In the Media

Inequality, the Pandemic, and Policy: A Way Forward?

How do we respond to inequalities in cities worldwide exacerbated by the pandemic? Professor Caitlin Zaloom is interviewed on the podcast, Unequal Worlds, offering a critical analysis of the pre-existing conditions that lead to the current crises, exposing the way inequalities have exploded and also offering suggestions for the ways forward – ways to reform, reconnect and rebuild a more equal future for us all. GRIP, Global Research Program on Inequality

How Immigrants Are Fighting Housing Insecurity and Remaking Spanish Urban Politics

 

Professor Sophie Gonick is featured as a “Public Thinker” in a full length interview about her cutting-edge scholarship on immigration, financialization, and housing insecurity in Spain and worldwide. The reflects on “the production of exclusion and inequality under conditions of debt” and the role that immigrants have played in resisting precarious housing conditions and shaping a new urban politics in Spain. Public Books

Exploring the Connections Between Native Americans and the City

From ancient metropolises like Pueblo Bonito and Tenochtitlán to the twenty-first century Oceti Sakowin encampment of NoDAPL water protectors, Native people have built and lived in cities—a fact little noted in either urban or Indigenous histories.
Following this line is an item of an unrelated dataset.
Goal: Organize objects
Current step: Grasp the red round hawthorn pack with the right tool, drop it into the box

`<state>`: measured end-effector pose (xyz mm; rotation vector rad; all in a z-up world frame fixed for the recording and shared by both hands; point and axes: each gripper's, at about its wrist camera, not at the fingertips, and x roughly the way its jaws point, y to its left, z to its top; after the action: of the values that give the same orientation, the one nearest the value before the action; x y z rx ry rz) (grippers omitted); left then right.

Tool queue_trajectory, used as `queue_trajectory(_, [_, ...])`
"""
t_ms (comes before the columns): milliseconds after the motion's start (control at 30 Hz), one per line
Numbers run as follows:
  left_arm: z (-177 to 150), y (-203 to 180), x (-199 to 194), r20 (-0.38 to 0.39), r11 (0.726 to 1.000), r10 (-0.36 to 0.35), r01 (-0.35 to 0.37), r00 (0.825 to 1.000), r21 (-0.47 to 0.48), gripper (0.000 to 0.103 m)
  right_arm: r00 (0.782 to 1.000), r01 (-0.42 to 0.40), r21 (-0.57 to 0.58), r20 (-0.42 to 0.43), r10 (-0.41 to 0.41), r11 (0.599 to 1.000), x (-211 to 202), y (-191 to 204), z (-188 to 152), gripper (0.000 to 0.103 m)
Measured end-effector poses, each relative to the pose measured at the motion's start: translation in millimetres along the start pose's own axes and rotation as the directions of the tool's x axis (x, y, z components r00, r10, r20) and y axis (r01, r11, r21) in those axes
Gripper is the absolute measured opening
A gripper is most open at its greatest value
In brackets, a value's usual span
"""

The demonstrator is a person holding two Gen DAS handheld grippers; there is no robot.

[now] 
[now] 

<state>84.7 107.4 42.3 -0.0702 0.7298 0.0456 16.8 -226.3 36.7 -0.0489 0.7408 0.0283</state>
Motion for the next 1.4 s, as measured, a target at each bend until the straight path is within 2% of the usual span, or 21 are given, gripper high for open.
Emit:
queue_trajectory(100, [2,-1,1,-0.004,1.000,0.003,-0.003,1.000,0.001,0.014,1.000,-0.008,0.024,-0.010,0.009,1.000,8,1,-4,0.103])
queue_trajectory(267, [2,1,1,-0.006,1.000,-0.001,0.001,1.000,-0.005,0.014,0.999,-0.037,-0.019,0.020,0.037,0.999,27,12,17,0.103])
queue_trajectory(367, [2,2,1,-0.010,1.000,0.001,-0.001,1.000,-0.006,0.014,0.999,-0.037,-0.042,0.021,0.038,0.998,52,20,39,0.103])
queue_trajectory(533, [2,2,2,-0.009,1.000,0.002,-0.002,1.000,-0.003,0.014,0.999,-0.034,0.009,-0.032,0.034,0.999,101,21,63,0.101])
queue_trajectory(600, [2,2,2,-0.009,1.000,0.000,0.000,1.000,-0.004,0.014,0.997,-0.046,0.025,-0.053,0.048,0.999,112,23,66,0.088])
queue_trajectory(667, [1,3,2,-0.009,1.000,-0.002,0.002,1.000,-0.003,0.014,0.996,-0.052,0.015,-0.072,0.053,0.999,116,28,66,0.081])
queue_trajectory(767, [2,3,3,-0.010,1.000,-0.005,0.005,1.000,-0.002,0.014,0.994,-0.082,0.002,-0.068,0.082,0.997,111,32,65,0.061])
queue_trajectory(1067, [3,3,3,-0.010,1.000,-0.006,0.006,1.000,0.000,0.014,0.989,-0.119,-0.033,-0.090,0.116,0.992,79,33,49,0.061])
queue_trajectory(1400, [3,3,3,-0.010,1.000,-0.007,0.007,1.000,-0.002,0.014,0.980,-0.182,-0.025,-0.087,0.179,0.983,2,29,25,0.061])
By foregrounding Indigenous peoples as city makers and city dwellers, as agents and subjects of urbanization, the essays in this volume simultaneously highlight the impact of Indigenous people on urban places and the effects of urbanism on Indigenous people and politics.

The new book, Indian Cities: Histories of Indigenous Urbanization, co-edited by NYU urban and Native American historian Andrew Needham, grew out of a conference co-sponsored by the NYU Cities Collaborative. The contributors—Native and non-Native, anthropologists and geographers as well as historians—use the term “Indian cities” to represent collective urban spaces established and regulated by a range of institutions, organizations, churches, and businesses. All the contributions to this volume show how, from colonial times to the present day, Indigenous people have shaped and been shaped by urban spaces. Collectively they demonstrate that urban history and Indigenous history are incomplete without each other.

Two Views on the Pandemic

On his program, Behind the News, available on Apple Podcasts, journalist Doug Henwood interviews Professors Caitlin Zaloom and Thomas Sugrue on their new book, The Long Year: A 2020 Reader.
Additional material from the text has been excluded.